Invisible Barberá
El delantero fichado del filial del Barcelona sigue sin debutar pese a la notable carencia de gol de un equipo que suma uno, más otro en propia puerta, en cuatro partidos / Ninguno de los puntas ha logrado marcar
Barberá, junto al vicepresidente Orta durante su presentación.
El Real Valladolid por fin sumó su primera victoria desde que el 9 de mayo derrotó al Zaragoza. Aleluya. Entre medias, seis jornadas (tres de cada temporada) con cinco derrotas, un empate y el mismo entrenador.
Para firmar el triunfo ante el Andorra hubo que recurrir a un rival que la certificó mediante un autogol. Nadie del Pucela fue capaz de marcar. Ni en Éibar. Ni en Mallorca. Sólo anotó en Cádiz y no fue por un delantero centro, sino por un atacante de segunda línea, como Chacón.
Las matemáticas, a las que es imposible que Escribá replique, dictan que la media goleadora del Real Valladolid es de 0,5 goles por partido. Y descontando el tanto de Alende, cae a 0,25. Sólo Ceuta, Oviedo y Sabadell, éste con un partido menos, han visto menos portería.
Independientemente de que al equipo le han anulado en sus dos últimos encuentros goles que podían haber subido al marcador, y de que marcar no sólo es tarea de los puntas, llama la atención que a pesar de que Latasa (203 minutos de juego), Van Duiven (157) y, en menor medida, Arnu (20) no hayan firmado ningún gol, Víctor Barberá siga inédito.
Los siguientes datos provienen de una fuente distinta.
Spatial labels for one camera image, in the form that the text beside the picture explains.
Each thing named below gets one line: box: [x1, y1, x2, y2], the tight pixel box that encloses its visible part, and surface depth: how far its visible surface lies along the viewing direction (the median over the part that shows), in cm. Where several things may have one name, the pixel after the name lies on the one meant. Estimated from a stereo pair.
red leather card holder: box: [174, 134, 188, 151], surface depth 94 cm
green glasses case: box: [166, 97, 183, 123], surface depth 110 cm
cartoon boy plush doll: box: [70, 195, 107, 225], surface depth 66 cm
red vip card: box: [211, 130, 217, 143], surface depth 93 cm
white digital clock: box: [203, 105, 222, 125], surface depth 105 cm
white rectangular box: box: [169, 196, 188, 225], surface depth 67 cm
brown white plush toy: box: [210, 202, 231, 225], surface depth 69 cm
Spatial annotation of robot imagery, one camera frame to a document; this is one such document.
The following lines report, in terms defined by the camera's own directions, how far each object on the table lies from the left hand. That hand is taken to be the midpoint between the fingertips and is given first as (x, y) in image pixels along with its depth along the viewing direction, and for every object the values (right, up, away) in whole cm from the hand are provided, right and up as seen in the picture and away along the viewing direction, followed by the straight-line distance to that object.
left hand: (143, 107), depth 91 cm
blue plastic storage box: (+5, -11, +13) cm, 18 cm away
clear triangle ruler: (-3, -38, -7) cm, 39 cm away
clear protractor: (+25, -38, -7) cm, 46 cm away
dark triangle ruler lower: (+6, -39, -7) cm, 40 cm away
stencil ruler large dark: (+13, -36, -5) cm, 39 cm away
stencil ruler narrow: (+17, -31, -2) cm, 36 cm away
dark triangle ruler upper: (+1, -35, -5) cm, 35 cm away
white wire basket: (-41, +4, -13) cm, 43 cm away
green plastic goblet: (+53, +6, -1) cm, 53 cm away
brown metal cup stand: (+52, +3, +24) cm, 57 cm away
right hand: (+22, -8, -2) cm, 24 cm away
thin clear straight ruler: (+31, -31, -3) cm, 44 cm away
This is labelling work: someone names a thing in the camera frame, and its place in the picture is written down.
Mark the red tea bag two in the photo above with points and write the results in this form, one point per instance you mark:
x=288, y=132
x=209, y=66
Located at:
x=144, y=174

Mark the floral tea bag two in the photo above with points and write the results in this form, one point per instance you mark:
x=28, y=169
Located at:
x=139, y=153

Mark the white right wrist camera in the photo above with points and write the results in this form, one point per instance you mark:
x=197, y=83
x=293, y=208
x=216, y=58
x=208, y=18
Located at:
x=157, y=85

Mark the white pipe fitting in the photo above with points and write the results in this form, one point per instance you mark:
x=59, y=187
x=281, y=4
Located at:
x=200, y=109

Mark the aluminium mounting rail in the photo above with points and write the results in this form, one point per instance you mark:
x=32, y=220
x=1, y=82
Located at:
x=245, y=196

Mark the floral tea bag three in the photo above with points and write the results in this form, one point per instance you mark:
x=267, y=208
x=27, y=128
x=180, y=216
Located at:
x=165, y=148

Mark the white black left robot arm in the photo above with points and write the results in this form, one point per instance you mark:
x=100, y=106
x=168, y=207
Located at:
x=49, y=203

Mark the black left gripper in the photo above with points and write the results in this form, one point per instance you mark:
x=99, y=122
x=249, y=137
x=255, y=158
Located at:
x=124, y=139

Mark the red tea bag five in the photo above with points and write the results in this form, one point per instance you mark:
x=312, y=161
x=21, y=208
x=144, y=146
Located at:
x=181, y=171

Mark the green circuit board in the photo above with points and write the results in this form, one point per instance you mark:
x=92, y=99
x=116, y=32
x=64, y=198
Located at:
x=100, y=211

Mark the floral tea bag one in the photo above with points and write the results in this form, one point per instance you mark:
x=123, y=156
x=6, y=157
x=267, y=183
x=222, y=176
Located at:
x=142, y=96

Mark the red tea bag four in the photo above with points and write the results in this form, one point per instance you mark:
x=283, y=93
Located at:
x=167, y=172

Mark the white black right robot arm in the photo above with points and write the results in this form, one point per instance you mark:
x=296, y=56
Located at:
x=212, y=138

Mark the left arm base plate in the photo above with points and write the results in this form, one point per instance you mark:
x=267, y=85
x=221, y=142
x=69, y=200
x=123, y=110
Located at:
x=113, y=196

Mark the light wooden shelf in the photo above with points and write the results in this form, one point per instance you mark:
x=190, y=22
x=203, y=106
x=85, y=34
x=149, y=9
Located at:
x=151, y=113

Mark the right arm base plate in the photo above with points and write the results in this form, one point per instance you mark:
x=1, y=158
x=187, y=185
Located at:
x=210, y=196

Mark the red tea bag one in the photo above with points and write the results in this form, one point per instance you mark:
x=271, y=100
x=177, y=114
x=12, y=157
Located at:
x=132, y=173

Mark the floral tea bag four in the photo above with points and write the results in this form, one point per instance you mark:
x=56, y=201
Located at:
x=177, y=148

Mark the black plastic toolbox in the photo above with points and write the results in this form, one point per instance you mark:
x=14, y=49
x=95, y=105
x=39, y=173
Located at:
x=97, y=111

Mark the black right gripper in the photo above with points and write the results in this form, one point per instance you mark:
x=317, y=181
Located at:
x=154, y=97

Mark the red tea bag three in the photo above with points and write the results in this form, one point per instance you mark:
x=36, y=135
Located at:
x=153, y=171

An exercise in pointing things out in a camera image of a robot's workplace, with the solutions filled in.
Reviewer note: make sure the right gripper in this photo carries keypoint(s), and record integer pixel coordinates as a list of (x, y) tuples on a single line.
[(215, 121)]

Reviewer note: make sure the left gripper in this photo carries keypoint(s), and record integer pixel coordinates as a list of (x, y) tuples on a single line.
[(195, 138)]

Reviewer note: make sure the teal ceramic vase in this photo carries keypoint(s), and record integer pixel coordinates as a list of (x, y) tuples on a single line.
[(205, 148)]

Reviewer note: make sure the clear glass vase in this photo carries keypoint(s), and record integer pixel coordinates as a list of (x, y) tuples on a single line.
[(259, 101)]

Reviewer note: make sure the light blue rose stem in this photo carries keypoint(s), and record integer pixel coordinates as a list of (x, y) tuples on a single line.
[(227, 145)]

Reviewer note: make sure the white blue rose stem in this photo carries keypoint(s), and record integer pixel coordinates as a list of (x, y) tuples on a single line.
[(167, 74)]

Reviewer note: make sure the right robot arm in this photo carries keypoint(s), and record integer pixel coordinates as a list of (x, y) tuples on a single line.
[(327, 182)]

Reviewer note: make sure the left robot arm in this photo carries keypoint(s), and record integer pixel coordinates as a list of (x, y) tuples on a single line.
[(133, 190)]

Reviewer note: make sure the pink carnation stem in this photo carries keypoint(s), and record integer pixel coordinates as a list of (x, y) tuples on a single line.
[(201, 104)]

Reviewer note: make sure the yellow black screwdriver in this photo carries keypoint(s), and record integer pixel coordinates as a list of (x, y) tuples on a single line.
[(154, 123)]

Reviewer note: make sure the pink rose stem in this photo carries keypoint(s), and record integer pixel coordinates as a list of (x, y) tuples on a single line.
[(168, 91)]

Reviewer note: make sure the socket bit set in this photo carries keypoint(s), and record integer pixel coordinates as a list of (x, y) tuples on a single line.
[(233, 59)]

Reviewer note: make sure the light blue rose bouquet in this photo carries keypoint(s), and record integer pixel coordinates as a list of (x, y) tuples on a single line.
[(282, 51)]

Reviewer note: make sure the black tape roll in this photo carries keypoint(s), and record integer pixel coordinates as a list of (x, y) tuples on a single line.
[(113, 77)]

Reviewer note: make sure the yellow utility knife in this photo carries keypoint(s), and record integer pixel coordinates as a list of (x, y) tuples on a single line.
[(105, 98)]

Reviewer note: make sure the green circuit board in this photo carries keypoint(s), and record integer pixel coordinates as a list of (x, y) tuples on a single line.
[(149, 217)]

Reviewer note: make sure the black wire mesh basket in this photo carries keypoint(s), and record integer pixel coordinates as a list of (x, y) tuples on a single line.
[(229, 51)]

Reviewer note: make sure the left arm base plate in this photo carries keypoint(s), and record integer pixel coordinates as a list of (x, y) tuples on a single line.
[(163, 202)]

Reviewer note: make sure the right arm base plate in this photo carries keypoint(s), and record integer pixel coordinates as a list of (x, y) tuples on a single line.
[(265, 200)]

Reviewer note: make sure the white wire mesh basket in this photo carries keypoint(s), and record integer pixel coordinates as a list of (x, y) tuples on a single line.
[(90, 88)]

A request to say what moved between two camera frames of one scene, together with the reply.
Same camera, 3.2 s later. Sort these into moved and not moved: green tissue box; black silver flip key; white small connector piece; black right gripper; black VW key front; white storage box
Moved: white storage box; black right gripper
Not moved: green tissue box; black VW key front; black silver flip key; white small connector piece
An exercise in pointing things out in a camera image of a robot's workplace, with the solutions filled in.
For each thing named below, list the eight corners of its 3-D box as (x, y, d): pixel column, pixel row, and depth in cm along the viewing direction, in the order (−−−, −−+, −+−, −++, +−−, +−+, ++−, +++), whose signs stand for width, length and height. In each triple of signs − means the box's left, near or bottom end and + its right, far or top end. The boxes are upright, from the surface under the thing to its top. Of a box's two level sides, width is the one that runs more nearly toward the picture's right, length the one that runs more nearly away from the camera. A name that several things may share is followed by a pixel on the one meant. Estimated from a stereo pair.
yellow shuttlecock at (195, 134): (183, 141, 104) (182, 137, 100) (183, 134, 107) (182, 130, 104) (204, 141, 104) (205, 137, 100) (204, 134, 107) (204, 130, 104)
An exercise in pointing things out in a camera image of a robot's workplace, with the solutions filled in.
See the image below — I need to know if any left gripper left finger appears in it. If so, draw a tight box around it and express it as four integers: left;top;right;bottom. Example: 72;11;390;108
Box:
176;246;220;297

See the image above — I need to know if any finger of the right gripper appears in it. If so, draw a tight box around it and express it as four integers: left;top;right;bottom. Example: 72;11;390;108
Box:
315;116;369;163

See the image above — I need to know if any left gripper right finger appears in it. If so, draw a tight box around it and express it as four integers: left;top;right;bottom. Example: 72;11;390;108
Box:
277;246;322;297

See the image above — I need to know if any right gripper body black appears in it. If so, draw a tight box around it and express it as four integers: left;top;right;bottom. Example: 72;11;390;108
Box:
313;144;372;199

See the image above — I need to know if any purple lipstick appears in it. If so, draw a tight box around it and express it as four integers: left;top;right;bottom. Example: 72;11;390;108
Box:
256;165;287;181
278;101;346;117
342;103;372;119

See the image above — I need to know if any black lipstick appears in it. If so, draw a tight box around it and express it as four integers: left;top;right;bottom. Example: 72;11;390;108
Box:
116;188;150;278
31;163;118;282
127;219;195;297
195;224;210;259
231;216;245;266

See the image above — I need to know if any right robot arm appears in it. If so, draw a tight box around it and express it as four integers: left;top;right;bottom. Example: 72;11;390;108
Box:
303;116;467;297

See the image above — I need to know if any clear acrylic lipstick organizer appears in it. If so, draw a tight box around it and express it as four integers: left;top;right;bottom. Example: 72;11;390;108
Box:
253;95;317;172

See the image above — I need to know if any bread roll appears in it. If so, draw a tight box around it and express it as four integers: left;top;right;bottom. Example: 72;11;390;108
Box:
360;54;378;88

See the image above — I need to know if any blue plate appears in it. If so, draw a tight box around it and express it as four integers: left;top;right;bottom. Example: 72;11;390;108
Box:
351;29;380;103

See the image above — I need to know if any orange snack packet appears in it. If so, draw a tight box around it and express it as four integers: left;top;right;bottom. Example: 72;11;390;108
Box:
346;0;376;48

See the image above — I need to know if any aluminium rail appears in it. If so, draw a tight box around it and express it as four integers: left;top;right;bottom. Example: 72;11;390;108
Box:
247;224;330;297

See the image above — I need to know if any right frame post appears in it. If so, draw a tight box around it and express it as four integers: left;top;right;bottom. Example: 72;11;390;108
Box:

Ni siquiera apareció en los minutos finales para intentar con él algo diferente, pese a los cinco cambios por choque. Hasta Delgado y Erlien salieron al campo antes que él, cuando el futuro de ambos ya se sabía que estaba fuera del Real Valladolid.
Y no es cuestión de haber llegado tarde. Más bien lo contrario. Su fichaje fue el primero en cerrarse, durante la temporada pasada, y se hizo oficial el 1 de julio, el día del comienzo oficial de la actual. Desde su llegada tampoco se le conocen lesiones ni problemas físicos que hayan condicionado su rendimiento.
En octubre del año pasado sufrió una rotura en el recto anterior de la pierna derecha pero se recuperó muy bien. Marcó tres goles en los siete últimos partidos con el Barça B y llegó en plena forma.
Parece evidente la falta de confianza del míster en él. En la primera jornada no fue de los inscritos. Las tres siguientes se las ha pasado íntegras en el banquillo. En una rueda de prensa, Escribá explicó que no lo ve como un delantero centro al uso, tipo ariete, sino para jugar más retrasado. Sin embargo Chacón y Víctor Jr. están por delante de él en la mediapunta. Un puesto donde tampoco le encaja al míster, quien debe considerarlo un segundo delantero... que tampoco sale cuando recurre a esta figura. Parece que la única forma de ver a Barberá, producto de la Masia, será la prolongación de la sequía goleadora pucelana.